■ WHAT THE EXERCISE ASKS
Copy exactly, please, the lines of the data from its start through the line containing "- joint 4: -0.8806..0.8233".

━━━ SUPPLIED INFORMATION

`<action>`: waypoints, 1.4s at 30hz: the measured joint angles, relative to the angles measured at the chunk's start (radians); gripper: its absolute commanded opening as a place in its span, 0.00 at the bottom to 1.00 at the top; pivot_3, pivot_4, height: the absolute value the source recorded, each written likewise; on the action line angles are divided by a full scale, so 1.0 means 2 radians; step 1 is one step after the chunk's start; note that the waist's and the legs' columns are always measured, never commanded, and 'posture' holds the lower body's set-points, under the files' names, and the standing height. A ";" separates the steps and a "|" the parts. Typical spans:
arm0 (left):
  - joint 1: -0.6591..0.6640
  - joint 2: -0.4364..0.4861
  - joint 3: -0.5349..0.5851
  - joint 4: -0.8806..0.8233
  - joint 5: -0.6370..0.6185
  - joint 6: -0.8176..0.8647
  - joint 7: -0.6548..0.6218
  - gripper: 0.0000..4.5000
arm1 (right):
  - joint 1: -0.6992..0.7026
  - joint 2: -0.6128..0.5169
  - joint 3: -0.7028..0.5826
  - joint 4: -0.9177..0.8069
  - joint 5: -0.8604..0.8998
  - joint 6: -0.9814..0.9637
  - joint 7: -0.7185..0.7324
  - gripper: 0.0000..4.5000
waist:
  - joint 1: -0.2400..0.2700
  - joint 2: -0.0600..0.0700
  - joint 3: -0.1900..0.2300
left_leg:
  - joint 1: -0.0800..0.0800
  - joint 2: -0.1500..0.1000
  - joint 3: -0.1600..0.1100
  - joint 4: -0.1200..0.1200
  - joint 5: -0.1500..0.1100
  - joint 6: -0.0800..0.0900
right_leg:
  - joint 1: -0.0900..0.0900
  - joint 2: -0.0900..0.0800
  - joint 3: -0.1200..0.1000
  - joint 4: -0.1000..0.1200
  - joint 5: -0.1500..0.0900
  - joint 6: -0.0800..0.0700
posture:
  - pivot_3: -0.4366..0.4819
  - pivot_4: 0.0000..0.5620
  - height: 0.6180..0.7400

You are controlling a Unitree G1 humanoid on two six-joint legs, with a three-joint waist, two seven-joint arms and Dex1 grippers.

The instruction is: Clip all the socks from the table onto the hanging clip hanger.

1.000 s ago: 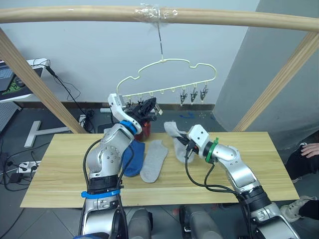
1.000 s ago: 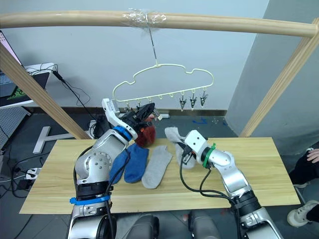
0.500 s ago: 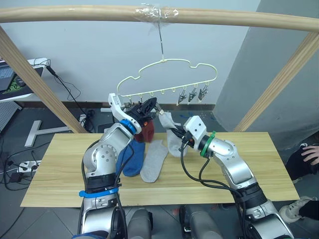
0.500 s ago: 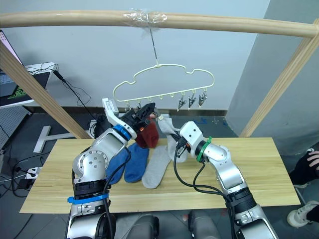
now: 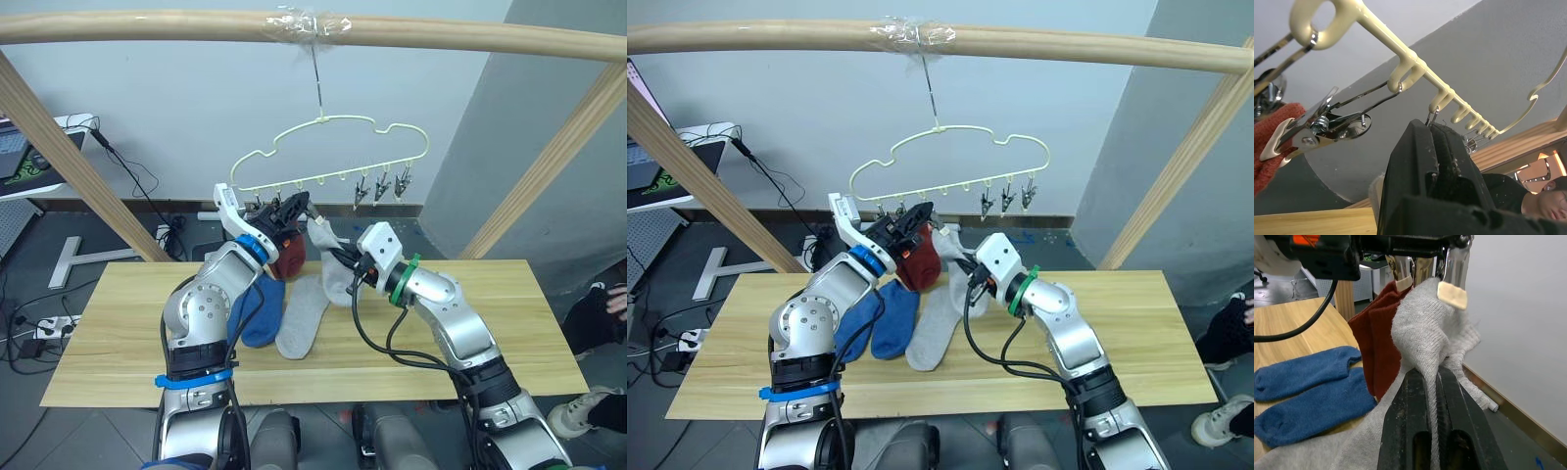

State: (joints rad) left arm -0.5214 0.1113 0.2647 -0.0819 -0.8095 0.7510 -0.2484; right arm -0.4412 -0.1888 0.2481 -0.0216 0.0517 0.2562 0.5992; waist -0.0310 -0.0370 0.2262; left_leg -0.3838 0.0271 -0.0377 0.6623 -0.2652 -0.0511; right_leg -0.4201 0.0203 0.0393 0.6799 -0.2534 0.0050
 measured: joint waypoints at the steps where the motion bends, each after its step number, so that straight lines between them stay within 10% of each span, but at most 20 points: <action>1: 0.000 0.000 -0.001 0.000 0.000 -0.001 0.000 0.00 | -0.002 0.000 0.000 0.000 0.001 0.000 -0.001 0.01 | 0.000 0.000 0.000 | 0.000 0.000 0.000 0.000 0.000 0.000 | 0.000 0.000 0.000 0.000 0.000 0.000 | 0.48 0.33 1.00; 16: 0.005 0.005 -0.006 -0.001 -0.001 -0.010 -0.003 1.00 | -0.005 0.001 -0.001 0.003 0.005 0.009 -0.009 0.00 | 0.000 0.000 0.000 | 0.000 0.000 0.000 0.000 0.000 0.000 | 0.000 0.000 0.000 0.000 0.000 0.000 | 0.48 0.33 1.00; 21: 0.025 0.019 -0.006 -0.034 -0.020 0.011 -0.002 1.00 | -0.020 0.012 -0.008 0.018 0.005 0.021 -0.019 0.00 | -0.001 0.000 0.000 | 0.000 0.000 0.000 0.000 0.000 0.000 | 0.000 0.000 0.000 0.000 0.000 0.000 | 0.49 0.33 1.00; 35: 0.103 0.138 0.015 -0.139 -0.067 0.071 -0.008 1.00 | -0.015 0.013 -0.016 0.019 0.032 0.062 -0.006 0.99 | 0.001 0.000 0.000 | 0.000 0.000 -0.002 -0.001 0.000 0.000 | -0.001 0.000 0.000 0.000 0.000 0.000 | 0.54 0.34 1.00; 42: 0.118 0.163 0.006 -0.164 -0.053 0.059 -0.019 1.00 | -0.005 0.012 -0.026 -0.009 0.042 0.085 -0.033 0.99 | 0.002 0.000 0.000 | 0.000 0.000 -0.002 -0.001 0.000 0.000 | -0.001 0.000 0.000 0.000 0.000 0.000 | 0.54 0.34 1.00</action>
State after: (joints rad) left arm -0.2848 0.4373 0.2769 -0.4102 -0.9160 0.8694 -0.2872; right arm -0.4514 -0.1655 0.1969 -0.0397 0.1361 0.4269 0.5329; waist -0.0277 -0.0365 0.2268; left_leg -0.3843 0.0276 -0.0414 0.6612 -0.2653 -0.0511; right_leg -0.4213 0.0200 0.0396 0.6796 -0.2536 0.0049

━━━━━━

■ EXPECTED ANSWER
`<action>`: waypoints, 1.4s at 30hz: the measured joint angles, relative to the angles measured at the chunk's start (radians); gripper: its absolute commanded opening as a place in its span, 0.00 at the bottom to 1.00 at the top; pivot_3, pivot_4, height: the absolute value the source recorded, each written likewise; on the action line angles are divided by a full scale, so 1.0 means 2 radians; step 1 is one step after the chunk's start; note that the waist's and the legs' columns are always measured, never commanded, and 'posture' holds the lower body's set-points, under the files' names, and the standing height. A ";" separates the steps and a "|" the parts. Typical spans:
arm0 (left):
  - joint 1: -0.6591..0.6640
  - joint 2: -0.4364..0.4861
  - joint 3: -0.5349..0.5851
  - joint 4: -0.8806..0.8233

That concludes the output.